I spent the past two weeks doing a few things. I hacked on ERNIE, and I sat in on a grad class at Drexel to hear Roger speak about Tor. It was enlightening to learn more about the social and political considerations surrounding it, as well as some of the technological aspects that I missed before.
The goals of my project have been significantly narrowed down. For the first two weeks, I focused on everything database related. The idea is to use a database approach to generate the graphs and statistics you see on the metrics portal. Databases are quite a bit more flexible than using a file-based approach (the current method), but often at the price of performance. Fortunately for me, there was already a lot of database functionality in ERNIE. It is fully configurable to write the descriptor and consensus data to a database, and it was well documented.
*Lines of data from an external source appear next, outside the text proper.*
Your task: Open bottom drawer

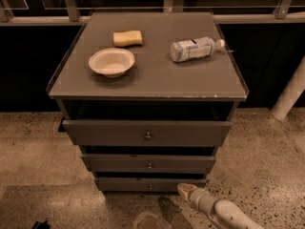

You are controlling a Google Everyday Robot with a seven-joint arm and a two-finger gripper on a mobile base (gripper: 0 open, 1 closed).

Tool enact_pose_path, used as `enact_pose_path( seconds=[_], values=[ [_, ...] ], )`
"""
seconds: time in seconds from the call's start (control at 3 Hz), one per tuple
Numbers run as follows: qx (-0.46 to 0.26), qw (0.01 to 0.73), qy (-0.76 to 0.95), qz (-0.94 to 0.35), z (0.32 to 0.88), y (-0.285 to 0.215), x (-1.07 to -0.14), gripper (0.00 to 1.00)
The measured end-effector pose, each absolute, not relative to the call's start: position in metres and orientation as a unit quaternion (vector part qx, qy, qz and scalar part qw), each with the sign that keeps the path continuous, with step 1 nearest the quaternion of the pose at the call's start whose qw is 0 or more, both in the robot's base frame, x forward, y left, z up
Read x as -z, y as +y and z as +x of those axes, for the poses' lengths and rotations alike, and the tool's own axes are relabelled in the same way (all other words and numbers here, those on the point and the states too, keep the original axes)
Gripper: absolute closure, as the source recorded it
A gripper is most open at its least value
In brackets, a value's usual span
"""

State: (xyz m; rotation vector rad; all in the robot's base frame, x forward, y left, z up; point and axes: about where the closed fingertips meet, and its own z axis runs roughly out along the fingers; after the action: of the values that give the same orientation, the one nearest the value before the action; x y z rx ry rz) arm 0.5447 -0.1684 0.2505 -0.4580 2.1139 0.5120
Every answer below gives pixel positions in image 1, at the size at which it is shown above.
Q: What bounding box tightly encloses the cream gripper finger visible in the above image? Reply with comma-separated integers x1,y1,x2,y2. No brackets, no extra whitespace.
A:
177,183,197,201

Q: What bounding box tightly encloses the white paper bowl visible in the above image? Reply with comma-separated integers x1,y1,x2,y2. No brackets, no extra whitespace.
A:
89,48,135,78

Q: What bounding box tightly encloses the white pole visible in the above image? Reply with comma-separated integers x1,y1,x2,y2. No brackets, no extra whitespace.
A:
271,56,305,121

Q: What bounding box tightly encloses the yellow sponge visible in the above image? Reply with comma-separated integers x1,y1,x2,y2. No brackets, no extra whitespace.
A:
113,31,143,47

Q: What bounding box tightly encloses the black object on floor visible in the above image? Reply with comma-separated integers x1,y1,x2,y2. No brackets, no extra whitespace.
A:
31,220,51,229

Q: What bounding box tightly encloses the metal window railing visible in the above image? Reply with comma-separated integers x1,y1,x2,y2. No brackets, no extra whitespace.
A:
0,0,305,26

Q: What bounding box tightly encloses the clear plastic water bottle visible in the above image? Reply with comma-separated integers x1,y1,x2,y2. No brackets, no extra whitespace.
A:
171,37,225,63

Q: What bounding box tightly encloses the grey drawer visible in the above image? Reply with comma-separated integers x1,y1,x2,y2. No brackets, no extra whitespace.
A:
95,177,207,193
82,154,215,174
63,120,231,147

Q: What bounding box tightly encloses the grey drawer cabinet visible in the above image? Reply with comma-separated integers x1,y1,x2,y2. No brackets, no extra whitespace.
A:
48,12,249,181
Perhaps soon, ERNIE will work something like this:
- Download relay descriptors and consensuses from various sources
- Parse and re-arrange data into various data sinks (database, archives)
- Query database with R – generate graphs
- Periodically repeat the above steps to update statistics
Short Term Goals
For the first two weeks, I planned to get the schema modeled and complete. We decided to use database denormalization for its performance benefits, and triggers to keep the data consistent. We also decided to use the materialized view technique to provide quick access to the data. Denormalization is a common technique in data warehouses, despite the drawbacks of data redundancy and anomalies. I decided to use row-level triggers to keep the unnormalized table. However, because of all of the anomalies denormalization introduces, it turned out to be a bit messy and complicated.
When all is said and done
So, it looks good on paper, but how does it hold up? Here is an example of running a query to find relay versions on normalized tables with joins, provided by the ERNIE docs. There are 510,000 rows of descriptors, and 3,400,000 consensus entries (Feb 2010-May2010 data):
kjb$ time psql -t -q tordir kjb << EOF
SELECT DATE(validafter) AS date,
SUBSTRING(platform, 5, 5) AS version,
COUNT(*) / relay_statuses_per_day.count AS count
FROM
(SELECT COUNT(*) AS count, DATE(validafter) AS date
FROM (SELECT DISTINCT validafter
FROM statusentry) distinct_consensuses
GROUP BY DATE(validafter)) relay_statuses_per_day
JOIN statusentry
ON relay_statuses_per_day.date = DATE(validafter)
LEFT JOIN descriptor
ON statusentry.descriptor = descriptor.descriptor
GROUP BY DATE(validafter), SUBSTRING(platform, 5, 5),
relay_statuses_per_day.count, relay_statuses_per_day.date
ORDER BY DATE(validafter), SUBSTRING(platform, 5, 5);
EOF
date | version | count
------------+---------+-------
2010-02-01 | 0.1.2 | 10
2010-02-01 | 0.2.0 | 217
2010-02-01 | 0.2.1 | 774
2010-02-01 | 0.2.2 | 75
2010-02-01 | | 505
...
1m56.121s
The same query on the denormalized table…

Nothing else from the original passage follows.